The answer you linked to is correct. The key in sorting by multiple values is that the secondary property only matters if the primaries are equal. A psuedocode implementation of your sort comparison might be:
compare x and y position
if they differ, return order
else compare name, return order
On the Sort
method, the code following the (x,y)=>
must return 0 if the items are equal, a negative number if the first should be before the second, and a positive number if the second should come before the first.

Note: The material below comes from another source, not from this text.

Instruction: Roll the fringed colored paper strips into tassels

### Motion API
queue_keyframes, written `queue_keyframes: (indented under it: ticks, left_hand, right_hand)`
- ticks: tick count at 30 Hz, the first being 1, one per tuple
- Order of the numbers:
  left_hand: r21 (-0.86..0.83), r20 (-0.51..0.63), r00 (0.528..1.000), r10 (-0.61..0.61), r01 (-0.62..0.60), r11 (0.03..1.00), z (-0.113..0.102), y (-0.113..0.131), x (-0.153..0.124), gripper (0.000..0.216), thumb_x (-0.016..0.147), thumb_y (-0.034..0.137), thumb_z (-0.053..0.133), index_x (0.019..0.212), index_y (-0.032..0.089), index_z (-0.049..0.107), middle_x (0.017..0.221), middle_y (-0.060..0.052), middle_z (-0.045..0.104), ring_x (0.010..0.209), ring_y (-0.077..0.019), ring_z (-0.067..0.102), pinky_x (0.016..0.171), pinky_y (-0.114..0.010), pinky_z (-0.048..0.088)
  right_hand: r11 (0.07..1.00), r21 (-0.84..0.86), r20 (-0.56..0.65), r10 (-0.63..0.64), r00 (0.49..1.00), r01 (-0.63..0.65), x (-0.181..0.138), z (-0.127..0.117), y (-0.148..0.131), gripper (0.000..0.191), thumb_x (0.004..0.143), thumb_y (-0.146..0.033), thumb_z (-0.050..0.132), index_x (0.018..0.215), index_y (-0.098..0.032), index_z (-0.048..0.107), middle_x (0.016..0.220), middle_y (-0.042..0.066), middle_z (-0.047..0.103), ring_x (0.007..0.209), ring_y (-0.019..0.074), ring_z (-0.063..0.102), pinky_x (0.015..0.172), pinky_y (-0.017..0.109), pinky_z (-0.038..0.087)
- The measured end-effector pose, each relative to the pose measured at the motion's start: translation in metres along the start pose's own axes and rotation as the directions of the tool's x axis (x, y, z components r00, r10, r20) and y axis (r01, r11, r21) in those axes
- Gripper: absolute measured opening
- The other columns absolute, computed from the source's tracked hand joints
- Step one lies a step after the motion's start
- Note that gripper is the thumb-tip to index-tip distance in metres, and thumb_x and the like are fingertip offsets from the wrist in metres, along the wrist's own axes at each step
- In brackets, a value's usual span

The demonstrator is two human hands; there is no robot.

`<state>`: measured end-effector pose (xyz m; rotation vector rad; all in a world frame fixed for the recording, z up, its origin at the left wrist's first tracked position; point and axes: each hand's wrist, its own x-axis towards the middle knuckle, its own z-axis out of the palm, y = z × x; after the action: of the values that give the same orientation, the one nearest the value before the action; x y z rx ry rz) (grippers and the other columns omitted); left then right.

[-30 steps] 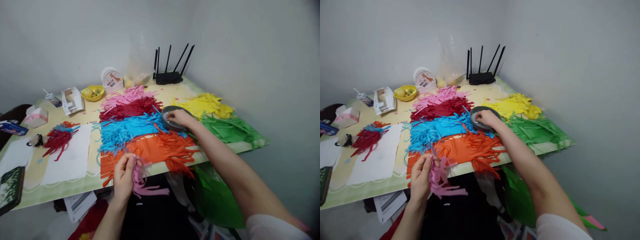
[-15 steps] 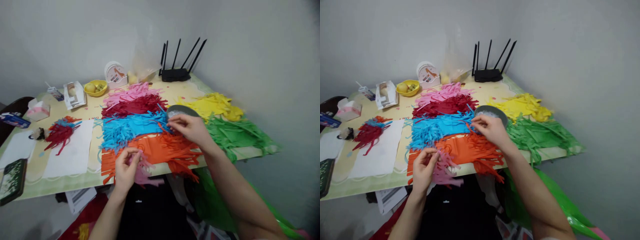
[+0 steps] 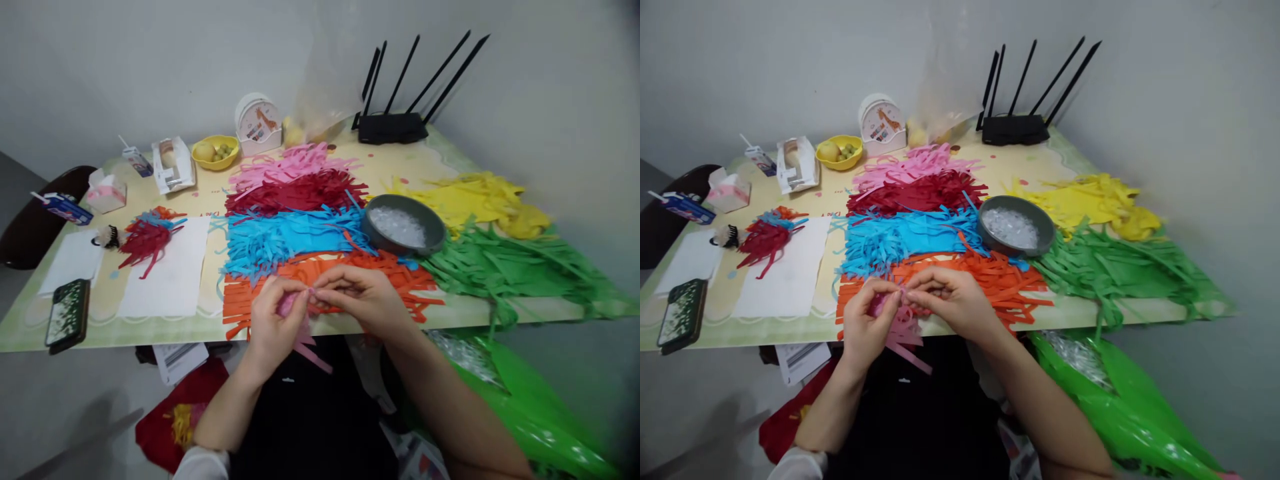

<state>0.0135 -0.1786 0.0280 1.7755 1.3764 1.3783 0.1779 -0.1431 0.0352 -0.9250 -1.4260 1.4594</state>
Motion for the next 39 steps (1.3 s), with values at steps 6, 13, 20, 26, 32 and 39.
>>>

The CompareTo
method will return -1, 0, or 1 based on these cases and its arguments. Since you need to compare two different properties, you need two calls to CompareTo
. If you decided to add them together, you could have a case like this:
- x.position < y.position (compare returns -1)
- x.name > y.name (compare returns 1)
- result 0, items are considered equal, where your rules clearly say x should come first in this case.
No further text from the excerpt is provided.